WHAT TO DO: Take each line below that has "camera" and copy it.

GIVEN INFORMATION:

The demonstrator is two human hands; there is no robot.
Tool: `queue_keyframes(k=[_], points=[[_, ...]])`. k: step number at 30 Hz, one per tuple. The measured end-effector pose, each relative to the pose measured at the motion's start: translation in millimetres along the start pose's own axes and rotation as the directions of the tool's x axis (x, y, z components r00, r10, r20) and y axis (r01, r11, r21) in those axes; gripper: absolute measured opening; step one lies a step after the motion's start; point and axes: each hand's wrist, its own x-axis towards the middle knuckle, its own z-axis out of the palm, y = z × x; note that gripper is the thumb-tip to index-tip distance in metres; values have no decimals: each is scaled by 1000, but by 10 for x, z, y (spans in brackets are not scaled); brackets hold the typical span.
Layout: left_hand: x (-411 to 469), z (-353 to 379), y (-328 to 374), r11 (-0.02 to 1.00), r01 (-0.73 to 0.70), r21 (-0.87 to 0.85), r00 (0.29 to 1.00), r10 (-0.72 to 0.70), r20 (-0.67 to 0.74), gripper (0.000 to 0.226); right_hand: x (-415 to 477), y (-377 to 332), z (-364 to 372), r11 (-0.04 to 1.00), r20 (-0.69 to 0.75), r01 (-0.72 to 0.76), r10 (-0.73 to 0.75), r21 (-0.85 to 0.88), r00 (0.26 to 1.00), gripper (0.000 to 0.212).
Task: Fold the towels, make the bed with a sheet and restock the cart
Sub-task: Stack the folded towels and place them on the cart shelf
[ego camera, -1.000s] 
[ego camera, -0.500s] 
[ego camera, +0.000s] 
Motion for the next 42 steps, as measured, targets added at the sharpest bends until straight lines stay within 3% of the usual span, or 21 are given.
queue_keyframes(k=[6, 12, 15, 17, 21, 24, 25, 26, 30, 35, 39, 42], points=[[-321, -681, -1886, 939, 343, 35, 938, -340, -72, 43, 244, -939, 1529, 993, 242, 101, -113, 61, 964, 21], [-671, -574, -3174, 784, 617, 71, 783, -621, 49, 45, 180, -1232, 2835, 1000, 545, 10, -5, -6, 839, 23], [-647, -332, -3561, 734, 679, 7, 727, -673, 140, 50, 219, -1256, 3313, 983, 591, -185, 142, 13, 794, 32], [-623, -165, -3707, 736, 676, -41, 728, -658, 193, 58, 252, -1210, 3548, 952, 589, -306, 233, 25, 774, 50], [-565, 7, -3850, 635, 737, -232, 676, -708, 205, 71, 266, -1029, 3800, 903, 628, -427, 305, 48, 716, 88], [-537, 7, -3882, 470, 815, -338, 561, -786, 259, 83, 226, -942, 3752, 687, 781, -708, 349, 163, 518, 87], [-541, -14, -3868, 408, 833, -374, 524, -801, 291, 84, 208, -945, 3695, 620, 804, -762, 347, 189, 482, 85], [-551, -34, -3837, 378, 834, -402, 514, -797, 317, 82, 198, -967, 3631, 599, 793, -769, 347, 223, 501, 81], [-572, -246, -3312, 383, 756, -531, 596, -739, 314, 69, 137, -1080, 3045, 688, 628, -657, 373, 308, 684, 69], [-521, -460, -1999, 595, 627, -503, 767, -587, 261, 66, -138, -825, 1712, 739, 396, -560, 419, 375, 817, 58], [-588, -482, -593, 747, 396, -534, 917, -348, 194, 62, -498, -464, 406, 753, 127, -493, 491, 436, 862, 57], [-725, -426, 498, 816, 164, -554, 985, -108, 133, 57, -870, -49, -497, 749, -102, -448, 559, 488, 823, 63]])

FINAL ANSWER:
[ego camera, -1.000s] 
[ego camera, -0.500s] 
[ego camera, +0.000s] 

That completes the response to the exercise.